Schwacher Absatz in China - schlechte News für Daimler, VW und Co

Der weltgrößte Automarkt in China ist im Januar schwächer als erwartet gewachsen. Der Absatz der Personenwagen legte im Vergleich zum Vorjahresmonat nur um sieben Prozent auf 1,8 Millionen Einheiten zu, wie der Branchenverband CAAM am Donnerstag in Peking berichtete. Analysten hatten ein größeres Plus erwartet. Der gesamte Fahrzeugmarkt war vergangenes Jahr um 13,9 Prozent auf fast 22 Millionen Einheiten gewachsen.
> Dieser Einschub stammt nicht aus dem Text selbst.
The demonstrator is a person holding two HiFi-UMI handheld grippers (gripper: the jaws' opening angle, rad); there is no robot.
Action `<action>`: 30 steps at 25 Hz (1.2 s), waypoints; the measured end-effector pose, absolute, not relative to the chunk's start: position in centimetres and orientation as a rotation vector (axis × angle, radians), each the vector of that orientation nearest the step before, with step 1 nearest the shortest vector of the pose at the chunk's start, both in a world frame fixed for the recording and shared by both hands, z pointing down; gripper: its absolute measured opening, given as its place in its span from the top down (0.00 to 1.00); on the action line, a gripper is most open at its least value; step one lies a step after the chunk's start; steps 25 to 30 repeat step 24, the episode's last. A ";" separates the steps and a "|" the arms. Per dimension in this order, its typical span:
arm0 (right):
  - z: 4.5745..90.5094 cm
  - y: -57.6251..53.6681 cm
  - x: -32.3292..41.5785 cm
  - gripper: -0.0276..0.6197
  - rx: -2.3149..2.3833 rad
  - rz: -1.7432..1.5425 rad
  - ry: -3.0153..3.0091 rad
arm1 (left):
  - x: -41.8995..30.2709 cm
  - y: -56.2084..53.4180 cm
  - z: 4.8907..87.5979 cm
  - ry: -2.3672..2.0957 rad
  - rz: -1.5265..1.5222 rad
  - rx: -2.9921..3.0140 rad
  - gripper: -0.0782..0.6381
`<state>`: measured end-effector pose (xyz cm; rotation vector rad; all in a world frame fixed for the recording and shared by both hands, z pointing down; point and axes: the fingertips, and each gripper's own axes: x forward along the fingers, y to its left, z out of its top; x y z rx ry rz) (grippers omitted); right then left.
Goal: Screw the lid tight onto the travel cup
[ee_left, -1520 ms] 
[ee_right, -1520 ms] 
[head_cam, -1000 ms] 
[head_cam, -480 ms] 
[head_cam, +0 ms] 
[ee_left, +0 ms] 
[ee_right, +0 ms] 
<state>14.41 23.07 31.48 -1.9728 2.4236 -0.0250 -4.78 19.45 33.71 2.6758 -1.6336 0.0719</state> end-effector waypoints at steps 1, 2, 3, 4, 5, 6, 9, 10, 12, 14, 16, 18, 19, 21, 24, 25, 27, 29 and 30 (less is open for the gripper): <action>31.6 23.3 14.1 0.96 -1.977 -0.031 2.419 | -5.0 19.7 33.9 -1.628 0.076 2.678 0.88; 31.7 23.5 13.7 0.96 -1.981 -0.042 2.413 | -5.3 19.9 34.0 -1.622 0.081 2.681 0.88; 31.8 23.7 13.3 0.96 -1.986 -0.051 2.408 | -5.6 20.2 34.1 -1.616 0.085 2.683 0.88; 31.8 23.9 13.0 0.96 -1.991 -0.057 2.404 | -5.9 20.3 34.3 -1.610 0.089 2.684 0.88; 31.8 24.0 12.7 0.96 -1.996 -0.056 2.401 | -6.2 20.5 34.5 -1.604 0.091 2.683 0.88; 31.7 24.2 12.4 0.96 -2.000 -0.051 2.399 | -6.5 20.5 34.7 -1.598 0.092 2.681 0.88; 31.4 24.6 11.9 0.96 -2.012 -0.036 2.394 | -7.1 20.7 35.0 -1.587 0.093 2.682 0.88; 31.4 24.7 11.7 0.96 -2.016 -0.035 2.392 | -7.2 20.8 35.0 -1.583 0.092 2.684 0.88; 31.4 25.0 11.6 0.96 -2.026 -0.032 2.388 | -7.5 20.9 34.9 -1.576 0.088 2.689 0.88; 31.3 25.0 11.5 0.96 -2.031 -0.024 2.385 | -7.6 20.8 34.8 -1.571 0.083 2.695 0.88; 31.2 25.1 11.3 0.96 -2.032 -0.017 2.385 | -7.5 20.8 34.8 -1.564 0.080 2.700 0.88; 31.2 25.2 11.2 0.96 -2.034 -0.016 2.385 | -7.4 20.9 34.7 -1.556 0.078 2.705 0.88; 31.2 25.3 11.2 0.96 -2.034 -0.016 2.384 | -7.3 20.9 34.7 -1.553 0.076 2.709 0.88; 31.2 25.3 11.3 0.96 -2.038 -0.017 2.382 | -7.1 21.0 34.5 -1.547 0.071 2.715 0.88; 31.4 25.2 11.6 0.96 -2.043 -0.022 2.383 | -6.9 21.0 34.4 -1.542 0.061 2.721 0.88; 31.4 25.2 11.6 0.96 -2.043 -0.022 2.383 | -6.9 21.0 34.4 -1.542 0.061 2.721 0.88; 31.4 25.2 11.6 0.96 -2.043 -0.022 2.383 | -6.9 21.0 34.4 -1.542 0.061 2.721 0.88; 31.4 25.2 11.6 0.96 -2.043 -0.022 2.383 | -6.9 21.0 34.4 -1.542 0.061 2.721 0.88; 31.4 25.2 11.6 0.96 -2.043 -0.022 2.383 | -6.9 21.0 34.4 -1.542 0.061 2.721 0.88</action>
Strenge Vorgaben gegen Luftverschmutzung und eine Kampagne der Zentralregierung für mehr Sparsamkeit setzen das Autogeschäft in China jedoch unter Druck.



Trend intakt
Anleger sollten sich von den schwachen Wachstumsraten nicht aus der Ruhe bringen lassen. Chinas Automarkt wird in den nächsten Jahren noch deutlich zulegen. Nach westlichen Standards fehlen im Reich der Mitte noch knapp 600 Millionen Autos. Charttechnisch haben die deutschen Autobauer in den letzten Tagen wieder Fahrt aufgenommen. Die Korrektur der Daimler-Aktie reichte bis auf die untere Begrenzung des Trendkanals, hier drehte die Aktie wieder nach oben. Nächstes Etappenziel ist die Marke von 70,00 Euro. Ein ähnliches Bild zeigt die VW-Aktie. Gelingt in den nächsten Tagen der Sprung über das alte Hoch bei 205,20 Euro, kann das Papier in den nächsten Monaten in den Bereich von 225 Euro laufen.